(INPUT MATERIAL)

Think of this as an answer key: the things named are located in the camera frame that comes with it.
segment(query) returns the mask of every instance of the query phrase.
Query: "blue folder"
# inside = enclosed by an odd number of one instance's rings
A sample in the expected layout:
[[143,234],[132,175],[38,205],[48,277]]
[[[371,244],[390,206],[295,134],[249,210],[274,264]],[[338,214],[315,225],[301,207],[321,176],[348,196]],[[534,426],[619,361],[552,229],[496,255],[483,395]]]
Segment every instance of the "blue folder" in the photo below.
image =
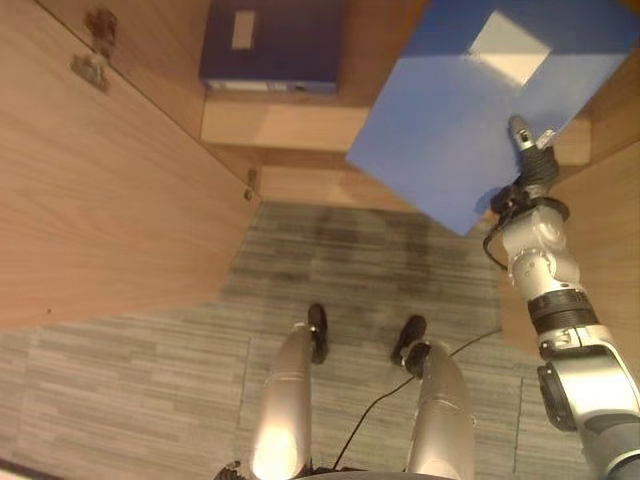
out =
[[[549,49],[524,83],[470,51],[496,16]],[[640,18],[615,0],[433,0],[347,158],[464,235],[518,176],[509,117],[536,135],[561,131],[638,32]],[[506,38],[495,53],[522,53],[510,48]]]

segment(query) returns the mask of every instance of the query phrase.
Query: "wooden wall panel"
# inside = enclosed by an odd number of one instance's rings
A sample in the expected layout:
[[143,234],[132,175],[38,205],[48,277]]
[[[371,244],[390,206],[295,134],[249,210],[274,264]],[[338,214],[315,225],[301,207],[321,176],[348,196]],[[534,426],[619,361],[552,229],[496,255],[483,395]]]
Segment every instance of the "wooden wall panel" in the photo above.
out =
[[211,300],[258,200],[36,3],[0,16],[0,328]]
[[600,321],[640,378],[640,142],[559,185],[570,251]]
[[640,48],[593,98],[589,111],[594,161],[640,140]]
[[[118,18],[113,67],[200,140],[205,88],[198,71],[211,0],[38,1],[89,45],[85,14],[97,6],[111,10]],[[256,152],[205,145],[245,183],[247,172],[260,166]]]

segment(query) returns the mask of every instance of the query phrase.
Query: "wooden cabinet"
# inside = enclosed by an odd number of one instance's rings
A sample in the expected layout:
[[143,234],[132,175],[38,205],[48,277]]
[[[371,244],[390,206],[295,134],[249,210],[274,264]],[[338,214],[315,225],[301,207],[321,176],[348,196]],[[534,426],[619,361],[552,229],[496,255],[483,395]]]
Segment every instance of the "wooden cabinet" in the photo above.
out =
[[0,14],[0,328],[213,299],[259,198],[41,6]]
[[[200,141],[205,88],[198,78],[211,0],[40,0],[60,23],[87,45],[87,12],[107,8],[118,20],[112,67]],[[219,148],[202,142],[244,183],[260,166],[261,152]]]

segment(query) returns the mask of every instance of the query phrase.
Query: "black cable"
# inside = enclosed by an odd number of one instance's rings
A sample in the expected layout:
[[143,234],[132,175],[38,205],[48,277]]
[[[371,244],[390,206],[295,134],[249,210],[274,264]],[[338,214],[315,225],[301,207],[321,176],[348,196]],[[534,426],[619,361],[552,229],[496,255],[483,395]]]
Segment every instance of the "black cable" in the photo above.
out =
[[487,257],[489,257],[489,260],[498,265],[498,267],[500,267],[500,270],[504,270],[506,272],[508,270],[507,266],[496,257],[494,257],[493,254],[489,251],[489,245],[491,244],[491,241],[498,233],[500,233],[500,230],[502,229],[498,229],[498,225],[494,225],[493,227],[491,227],[491,230],[489,230],[487,236],[484,237],[484,240],[482,242],[482,249],[484,250],[484,253],[487,255]]
[[[456,349],[453,351],[453,353],[451,353],[451,357],[453,357],[455,354],[460,353],[462,350],[464,350],[465,348],[467,348],[469,345],[473,345],[476,342],[479,342],[480,340],[483,340],[487,337],[490,337],[491,335],[495,335],[496,333],[499,333],[502,331],[502,328],[498,327],[495,330],[492,330],[488,333],[485,333],[483,335],[480,335],[479,337],[474,338],[473,340],[465,343],[464,345],[462,345],[460,348]],[[388,393],[385,393],[384,395],[376,398],[373,402],[371,402],[371,405],[369,405],[367,407],[367,409],[364,411],[364,413],[362,414],[362,416],[360,417],[360,420],[358,420],[358,423],[356,423],[356,426],[353,428],[353,431],[351,432],[351,435],[349,435],[349,438],[347,439],[346,443],[344,444],[344,447],[342,447],[342,450],[340,450],[340,454],[338,455],[338,458],[336,458],[336,461],[333,463],[333,467],[331,467],[332,470],[335,470],[338,467],[338,464],[340,463],[340,460],[342,460],[342,457],[344,455],[344,453],[347,451],[347,448],[349,447],[349,444],[351,444],[351,440],[353,440],[353,437],[356,435],[356,433],[358,432],[358,429],[360,428],[360,425],[362,425],[362,422],[364,422],[364,419],[367,418],[367,415],[369,414],[369,412],[371,411],[371,409],[373,407],[376,406],[376,404],[378,402],[380,402],[381,400],[384,400],[387,397],[390,397],[391,395],[393,395],[394,393],[400,391],[402,388],[404,388],[405,386],[409,385],[409,383],[411,383],[412,380],[414,380],[416,377],[411,377],[410,379],[402,382],[400,385],[398,385],[396,388],[394,388],[393,390],[391,390]]]
[[349,447],[349,444],[351,443],[351,440],[353,440],[353,437],[355,436],[356,432],[358,431],[358,429],[360,428],[360,425],[362,425],[362,422],[364,421],[364,419],[367,417],[367,415],[369,414],[369,412],[371,411],[371,409],[373,407],[376,406],[376,404],[381,401],[384,400],[387,397],[390,397],[391,395],[393,395],[394,393],[398,392],[399,390],[401,390],[403,387],[409,385],[409,383],[411,383],[416,377],[411,377],[409,380],[406,380],[404,382],[402,382],[400,385],[398,385],[396,388],[394,388],[393,390],[391,390],[389,393],[385,393],[384,395],[382,395],[381,397],[376,398],[373,402],[371,402],[371,405],[369,405],[367,407],[367,409],[364,411],[364,413],[362,414],[362,416],[360,417],[360,420],[358,420],[358,423],[356,424],[356,426],[354,427],[353,431],[351,432],[351,435],[349,436],[349,439],[347,440],[347,442],[344,444],[344,447],[342,447],[342,450],[340,451],[340,454],[338,455],[338,458],[336,458],[336,461],[333,463],[333,467],[331,467],[332,470],[335,470],[336,467],[338,466],[338,463],[340,463],[340,460],[342,460],[342,456],[344,455],[344,452],[347,451],[347,448]]
[[498,327],[495,330],[492,330],[492,331],[487,332],[487,333],[485,333],[483,335],[480,335],[479,337],[476,337],[473,340],[465,343],[460,348],[455,349],[453,352],[451,352],[451,355],[449,355],[449,356],[453,357],[456,353],[460,353],[462,350],[467,348],[469,345],[473,345],[474,343],[479,342],[480,340],[484,340],[485,338],[490,337],[491,335],[495,335],[496,333],[500,333],[501,331],[502,331],[502,328]]
[[498,233],[500,233],[504,229],[504,227],[506,227],[509,224],[509,222],[511,221],[511,218],[513,217],[513,212],[514,212],[514,209],[511,209],[506,214],[501,216],[500,221],[498,221],[498,223],[496,223],[493,227],[491,227],[491,229],[487,233],[487,236],[484,237],[484,240],[482,241],[482,249],[484,250],[484,253],[487,255],[487,257],[489,257],[489,259],[493,263],[498,265],[498,267],[500,267],[500,269],[504,270],[505,272],[508,271],[509,268],[504,263],[502,263],[500,260],[498,260],[496,257],[493,256],[493,254],[489,250],[489,245],[491,244],[495,236]]

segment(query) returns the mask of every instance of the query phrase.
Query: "wooden shelf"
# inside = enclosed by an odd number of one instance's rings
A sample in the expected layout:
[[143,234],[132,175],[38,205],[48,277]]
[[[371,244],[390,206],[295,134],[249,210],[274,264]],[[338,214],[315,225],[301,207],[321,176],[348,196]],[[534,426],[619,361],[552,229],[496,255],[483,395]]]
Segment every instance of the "wooden shelf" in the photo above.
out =
[[[347,152],[364,125],[424,0],[352,0],[337,95],[209,92],[202,139],[216,145]],[[561,165],[589,162],[588,116],[556,140]]]

(End INPUT MATERIAL)

WHAT THE EXERCISE ASKS: Could you restate every entry above word for word, leaving out the pictures?

RESULT FOR THIS EXERCISE:
Think of this as an answer key: the things named are located in the camera frame that comes with it.
segment(query) returns the mask of every instance of the query phrase.
Query: "blue folder"
# inside = enclosed by an odd number of one instance's rings
A sample in the expected layout:
[[143,234],[132,175],[38,205],[48,277]]
[[[371,244],[390,206],[295,134],[249,210],[274,264]],[[338,214],[315,225],[301,207],[321,176],[348,196]],[[534,426],[619,361],[552,229],[496,255],[483,395]]]
Segment every instance of the "blue folder" in the photo below.
image =
out =
[[[549,49],[524,83],[470,51],[496,16]],[[640,18],[615,0],[433,0],[347,158],[464,235],[518,176],[509,117],[536,135],[561,131],[638,32]],[[506,38],[495,53],[522,53],[510,48]]]

segment(query) returns the mask of every instance of the query phrase.
Query: "wooden wall panel"
# inside = enclosed by an odd number of one instance's rings
A sample in the expected layout:
[[143,234],[132,175],[38,205],[48,277]]
[[[371,244],[390,206],[295,134],[249,210],[274,264]],[[338,214],[315,225],[301,207],[321,176],[348,196]],[[534,426],[619,361],[552,229],[496,255],[483,395]]]
Segment every instance of the "wooden wall panel" in the photo above.
out =
[[211,300],[258,200],[36,3],[0,16],[0,328]]
[[600,321],[640,378],[640,142],[559,185],[570,251]]
[[640,48],[593,98],[589,111],[594,161],[640,140]]
[[[118,18],[113,67],[200,140],[205,88],[198,71],[211,0],[38,1],[89,45],[85,14],[97,6],[111,10]],[[256,152],[205,145],[245,183],[247,172],[260,166]]]

segment(query) returns the mask of every instance of the query phrase.
Query: "wooden cabinet"
# inside = enclosed by an odd number of one instance's rings
A sample in the expected layout:
[[143,234],[132,175],[38,205],[48,277]]
[[[371,244],[390,206],[295,134],[249,210],[274,264]],[[338,214],[315,225],[301,207],[321,176],[348,196]],[[534,426],[619,361],[552,229],[496,255],[483,395]]]
Segment every instance of the "wooden cabinet" in the photo above.
out =
[[0,14],[0,328],[213,299],[259,198],[41,6]]
[[[200,141],[205,88],[198,78],[211,0],[40,0],[60,23],[87,45],[87,12],[107,8],[118,20],[112,67]],[[219,148],[202,142],[244,183],[260,166],[261,152]]]

segment(query) returns the mask of every instance of the query phrase.
Query: "black cable"
# inside = enclosed by an odd number of one instance's rings
A sample in the expected layout:
[[143,234],[132,175],[38,205],[48,277]]
[[[371,244],[390,206],[295,134],[249,210],[274,264]],[[338,214],[315,225],[301,207],[321,176],[348,196]],[[534,426],[619,361],[552,229],[496,255],[483,395]]]
Segment every instance of the "black cable" in the photo above.
out =
[[487,257],[489,257],[489,260],[498,265],[498,267],[500,267],[500,270],[504,270],[506,272],[508,270],[507,266],[496,257],[494,257],[493,254],[489,251],[489,245],[491,244],[491,241],[498,233],[500,233],[500,230],[502,229],[498,229],[498,225],[494,225],[493,227],[491,227],[491,230],[489,230],[487,236],[484,237],[484,240],[482,242],[482,249],[484,250],[484,253],[487,255]]
[[[456,349],[453,351],[453,353],[451,353],[451,357],[453,357],[455,354],[460,353],[462,350],[464,350],[465,348],[467,348],[469,345],[473,345],[476,342],[479,342],[480,340],[483,340],[487,337],[490,337],[491,335],[495,335],[496,333],[499,333],[502,331],[502,328],[498,327],[495,330],[492,330],[488,333],[485,333],[483,335],[480,335],[479,337],[474,338],[473,340],[465,343],[464,345],[462,345],[460,348]],[[388,393],[385,393],[384,395],[376,398],[373,402],[371,402],[371,405],[369,405],[367,407],[367,409],[364,411],[364,413],[362,414],[362,416],[360,417],[360,420],[358,420],[358,423],[356,423],[356,426],[353,428],[353,431],[351,432],[351,435],[349,435],[349,438],[347,439],[346,443],[344,444],[344,447],[342,447],[342,450],[340,450],[340,454],[338,455],[338,458],[336,458],[336,461],[333,463],[333,467],[331,467],[332,470],[335,470],[338,467],[338,464],[340,463],[340,460],[342,460],[342,457],[344,455],[344,453],[347,451],[347,448],[349,447],[349,444],[351,444],[351,440],[353,440],[353,437],[356,435],[356,433],[358,432],[358,429],[360,428],[360,425],[362,425],[362,422],[364,422],[364,419],[367,418],[367,415],[369,414],[369,412],[371,411],[371,409],[373,407],[376,406],[376,404],[378,402],[380,402],[381,400],[384,400],[387,397],[390,397],[391,395],[393,395],[394,393],[400,391],[402,388],[404,388],[405,386],[409,385],[409,383],[411,383],[412,380],[414,380],[416,377],[411,377],[410,379],[402,382],[400,385],[398,385],[396,388],[394,388],[393,390],[391,390]]]
[[349,447],[349,444],[351,443],[351,440],[353,440],[353,437],[355,436],[356,432],[358,431],[358,429],[360,428],[360,425],[362,425],[362,422],[364,421],[364,419],[367,417],[367,415],[369,414],[369,412],[371,411],[371,409],[373,407],[376,406],[376,404],[381,401],[384,400],[387,397],[390,397],[391,395],[393,395],[394,393],[398,392],[399,390],[401,390],[403,387],[409,385],[409,383],[411,383],[416,377],[411,377],[409,380],[406,380],[404,382],[402,382],[400,385],[398,385],[396,388],[394,388],[393,390],[391,390],[389,393],[385,393],[384,395],[382,395],[381,397],[376,398],[373,402],[371,402],[371,405],[369,405],[367,407],[367,409],[364,411],[364,413],[362,414],[362,416],[360,417],[360,420],[358,420],[358,423],[356,424],[356,426],[354,427],[353,431],[351,432],[351,435],[349,436],[349,439],[347,440],[347,442],[344,444],[344,447],[342,447],[342,450],[340,451],[340,454],[338,455],[338,458],[336,458],[336,461],[333,463],[333,467],[331,467],[332,470],[335,470],[336,467],[338,466],[338,463],[340,463],[340,460],[342,460],[342,456],[344,455],[344,452],[347,451],[347,448]]
[[498,327],[495,330],[492,330],[492,331],[487,332],[487,333],[485,333],[483,335],[480,335],[479,337],[476,337],[473,340],[465,343],[460,348],[455,349],[453,352],[451,352],[451,355],[449,355],[449,356],[453,357],[456,353],[460,353],[462,350],[467,348],[469,345],[473,345],[474,343],[479,342],[480,340],[484,340],[485,338],[490,337],[491,335],[495,335],[496,333],[500,333],[501,331],[502,331],[502,328]]
[[498,233],[500,233],[504,229],[504,227],[506,227],[509,224],[509,222],[511,221],[511,218],[513,217],[513,212],[514,212],[514,209],[511,209],[506,214],[501,216],[500,221],[498,221],[498,223],[496,223],[493,227],[491,227],[491,229],[487,233],[487,236],[484,237],[484,240],[482,241],[482,249],[484,250],[484,253],[487,255],[487,257],[489,257],[489,259],[493,263],[498,265],[498,267],[500,267],[500,269],[504,270],[505,272],[508,271],[509,268],[504,263],[502,263],[500,260],[498,260],[496,257],[493,256],[493,254],[489,250],[489,245],[491,244],[495,236]]

segment(query) returns the mask of every instance of the query phrase.
Query: "wooden shelf"
# inside = enclosed by an odd number of one instance's rings
A sample in the expected layout:
[[143,234],[132,175],[38,205],[48,277]]
[[[371,244],[390,206],[295,134],[249,210],[274,264]],[[338,214],[315,225],[301,207],[321,176],[348,196]],[[534,426],[619,361],[552,229],[496,255],[483,395]]]
Segment every instance of the "wooden shelf" in the photo above.
out =
[[[347,152],[364,125],[424,0],[352,0],[337,95],[209,92],[202,139],[216,145]],[[561,165],[589,162],[588,116],[556,140]]]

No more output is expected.